**WHAT YOU SHOULD DO**
Your job with the data below is to output exactly the lines from the one holding "the green table" down to the one holding "black right wrist", both included, and no others.

**ENTRIES SUPPLIED**

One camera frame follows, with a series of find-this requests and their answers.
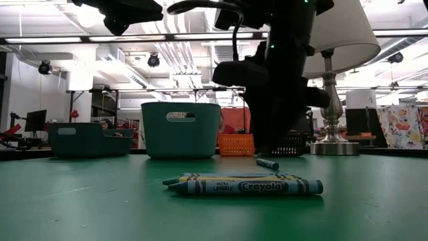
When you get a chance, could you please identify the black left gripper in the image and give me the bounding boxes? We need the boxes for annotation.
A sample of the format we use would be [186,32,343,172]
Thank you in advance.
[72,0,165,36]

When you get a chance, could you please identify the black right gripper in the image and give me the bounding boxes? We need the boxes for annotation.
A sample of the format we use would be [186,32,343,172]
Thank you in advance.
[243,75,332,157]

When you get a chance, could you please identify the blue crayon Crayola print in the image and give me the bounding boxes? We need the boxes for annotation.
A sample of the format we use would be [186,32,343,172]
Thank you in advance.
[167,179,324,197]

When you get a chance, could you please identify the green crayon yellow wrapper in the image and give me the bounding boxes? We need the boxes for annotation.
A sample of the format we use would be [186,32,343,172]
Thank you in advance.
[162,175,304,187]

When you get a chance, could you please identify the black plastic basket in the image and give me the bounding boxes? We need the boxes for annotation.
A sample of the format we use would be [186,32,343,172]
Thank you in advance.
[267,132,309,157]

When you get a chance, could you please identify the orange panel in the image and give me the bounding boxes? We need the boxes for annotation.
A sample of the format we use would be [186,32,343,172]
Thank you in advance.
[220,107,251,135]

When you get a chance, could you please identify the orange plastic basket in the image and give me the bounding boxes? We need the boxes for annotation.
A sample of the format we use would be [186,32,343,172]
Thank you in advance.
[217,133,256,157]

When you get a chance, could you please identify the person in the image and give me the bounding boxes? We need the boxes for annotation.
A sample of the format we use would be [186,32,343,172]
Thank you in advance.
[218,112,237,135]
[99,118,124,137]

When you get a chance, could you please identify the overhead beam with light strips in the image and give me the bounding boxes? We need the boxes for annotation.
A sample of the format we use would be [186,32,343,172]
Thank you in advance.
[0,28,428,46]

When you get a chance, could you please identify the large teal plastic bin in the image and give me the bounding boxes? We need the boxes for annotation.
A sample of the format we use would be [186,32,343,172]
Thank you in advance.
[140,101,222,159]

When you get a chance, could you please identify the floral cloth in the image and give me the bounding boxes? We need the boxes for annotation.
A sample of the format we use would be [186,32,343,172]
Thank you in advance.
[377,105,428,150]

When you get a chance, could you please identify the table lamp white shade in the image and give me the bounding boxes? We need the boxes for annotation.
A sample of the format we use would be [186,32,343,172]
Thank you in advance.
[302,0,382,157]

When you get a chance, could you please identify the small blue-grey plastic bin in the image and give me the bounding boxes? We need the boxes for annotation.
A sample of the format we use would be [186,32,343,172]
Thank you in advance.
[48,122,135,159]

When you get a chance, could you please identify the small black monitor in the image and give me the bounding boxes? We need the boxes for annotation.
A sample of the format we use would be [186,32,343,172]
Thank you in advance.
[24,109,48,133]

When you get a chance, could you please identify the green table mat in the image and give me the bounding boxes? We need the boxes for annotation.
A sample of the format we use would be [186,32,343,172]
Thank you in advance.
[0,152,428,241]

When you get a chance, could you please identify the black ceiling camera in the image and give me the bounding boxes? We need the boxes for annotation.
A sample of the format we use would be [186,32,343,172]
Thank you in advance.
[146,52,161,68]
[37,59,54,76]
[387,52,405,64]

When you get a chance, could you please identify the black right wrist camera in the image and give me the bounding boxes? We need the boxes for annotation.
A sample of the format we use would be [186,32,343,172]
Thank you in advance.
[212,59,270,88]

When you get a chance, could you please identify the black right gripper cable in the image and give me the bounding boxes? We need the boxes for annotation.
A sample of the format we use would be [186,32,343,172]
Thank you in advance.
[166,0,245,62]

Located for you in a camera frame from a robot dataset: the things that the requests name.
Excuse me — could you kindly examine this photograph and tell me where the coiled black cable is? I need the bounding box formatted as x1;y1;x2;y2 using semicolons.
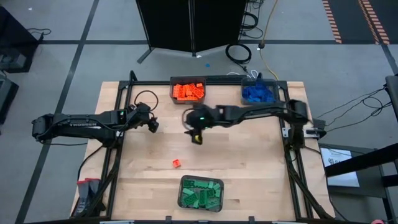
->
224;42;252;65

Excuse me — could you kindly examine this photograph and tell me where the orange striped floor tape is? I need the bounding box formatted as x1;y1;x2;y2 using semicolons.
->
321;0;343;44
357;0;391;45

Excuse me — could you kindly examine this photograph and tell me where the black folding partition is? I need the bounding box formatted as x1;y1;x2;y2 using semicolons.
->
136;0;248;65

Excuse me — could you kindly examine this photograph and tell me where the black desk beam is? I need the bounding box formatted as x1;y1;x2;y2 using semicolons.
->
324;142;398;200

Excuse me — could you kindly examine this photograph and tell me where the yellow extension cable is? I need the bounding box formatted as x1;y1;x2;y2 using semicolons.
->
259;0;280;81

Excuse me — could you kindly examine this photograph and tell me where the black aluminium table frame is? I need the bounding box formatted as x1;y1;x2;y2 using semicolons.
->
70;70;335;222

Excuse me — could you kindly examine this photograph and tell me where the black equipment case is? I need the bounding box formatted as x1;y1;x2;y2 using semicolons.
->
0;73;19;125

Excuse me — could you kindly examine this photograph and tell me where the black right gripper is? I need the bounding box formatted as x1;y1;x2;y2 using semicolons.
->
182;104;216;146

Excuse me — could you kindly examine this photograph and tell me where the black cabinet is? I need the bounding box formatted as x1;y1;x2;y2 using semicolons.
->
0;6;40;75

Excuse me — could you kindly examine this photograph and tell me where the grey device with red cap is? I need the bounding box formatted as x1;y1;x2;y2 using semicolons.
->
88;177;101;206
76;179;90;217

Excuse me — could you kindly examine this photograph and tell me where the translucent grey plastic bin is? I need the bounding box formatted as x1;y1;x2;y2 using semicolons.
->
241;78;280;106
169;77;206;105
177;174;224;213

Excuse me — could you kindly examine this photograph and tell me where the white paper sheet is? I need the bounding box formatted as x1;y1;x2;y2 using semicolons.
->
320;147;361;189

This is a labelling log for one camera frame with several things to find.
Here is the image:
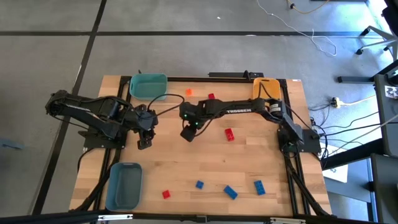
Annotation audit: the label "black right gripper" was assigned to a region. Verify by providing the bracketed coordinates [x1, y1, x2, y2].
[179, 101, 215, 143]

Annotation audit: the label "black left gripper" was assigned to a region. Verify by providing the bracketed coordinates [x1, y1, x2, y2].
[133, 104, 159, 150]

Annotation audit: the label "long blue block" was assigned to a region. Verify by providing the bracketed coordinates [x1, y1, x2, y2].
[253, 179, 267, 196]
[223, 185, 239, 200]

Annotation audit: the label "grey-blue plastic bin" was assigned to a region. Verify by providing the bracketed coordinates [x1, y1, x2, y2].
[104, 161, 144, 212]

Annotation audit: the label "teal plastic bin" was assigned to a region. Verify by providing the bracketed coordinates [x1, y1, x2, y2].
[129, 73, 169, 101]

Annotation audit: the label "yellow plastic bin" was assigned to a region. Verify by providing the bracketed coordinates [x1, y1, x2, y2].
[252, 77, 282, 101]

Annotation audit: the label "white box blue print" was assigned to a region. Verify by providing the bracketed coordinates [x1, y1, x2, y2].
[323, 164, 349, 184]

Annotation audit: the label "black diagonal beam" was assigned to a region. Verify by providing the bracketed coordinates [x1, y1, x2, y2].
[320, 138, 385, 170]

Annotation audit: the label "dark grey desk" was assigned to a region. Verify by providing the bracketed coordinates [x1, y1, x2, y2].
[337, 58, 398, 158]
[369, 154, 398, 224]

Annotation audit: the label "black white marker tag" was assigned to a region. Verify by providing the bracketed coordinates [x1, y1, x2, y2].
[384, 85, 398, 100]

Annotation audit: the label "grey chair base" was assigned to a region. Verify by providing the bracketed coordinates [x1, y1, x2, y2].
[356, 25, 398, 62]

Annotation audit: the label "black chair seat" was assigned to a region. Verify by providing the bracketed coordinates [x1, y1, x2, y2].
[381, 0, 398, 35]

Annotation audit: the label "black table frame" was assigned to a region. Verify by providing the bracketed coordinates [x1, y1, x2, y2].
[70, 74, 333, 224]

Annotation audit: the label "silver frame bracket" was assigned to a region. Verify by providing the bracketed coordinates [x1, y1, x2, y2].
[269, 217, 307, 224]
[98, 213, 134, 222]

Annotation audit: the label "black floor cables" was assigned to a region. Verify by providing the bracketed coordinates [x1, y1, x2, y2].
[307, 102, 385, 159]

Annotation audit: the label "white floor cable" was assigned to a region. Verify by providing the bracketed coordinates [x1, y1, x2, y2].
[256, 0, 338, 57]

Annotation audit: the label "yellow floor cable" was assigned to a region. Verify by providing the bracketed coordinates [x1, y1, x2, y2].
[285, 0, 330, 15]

**ANSWER TO THIS PROBLEM**
When you get a chance, could you please identify the green table mat in the image and give me the bounding boxes? We need the boxes for annotation.
A sample of the format we use would be [186,32,343,172]
Thank you in advance.
[0,152,428,241]

When you get a chance, could you please identify the black ceiling camera in the image and give me the bounding boxes? We need the boxes for annotation.
A sample of the format we use would be [186,32,343,172]
Thank you in advance.
[146,52,161,68]
[37,59,54,76]
[387,52,405,64]

When you get a chance, could you please identify the black right wrist camera in the image and give me the bounding boxes? We need the boxes for annotation.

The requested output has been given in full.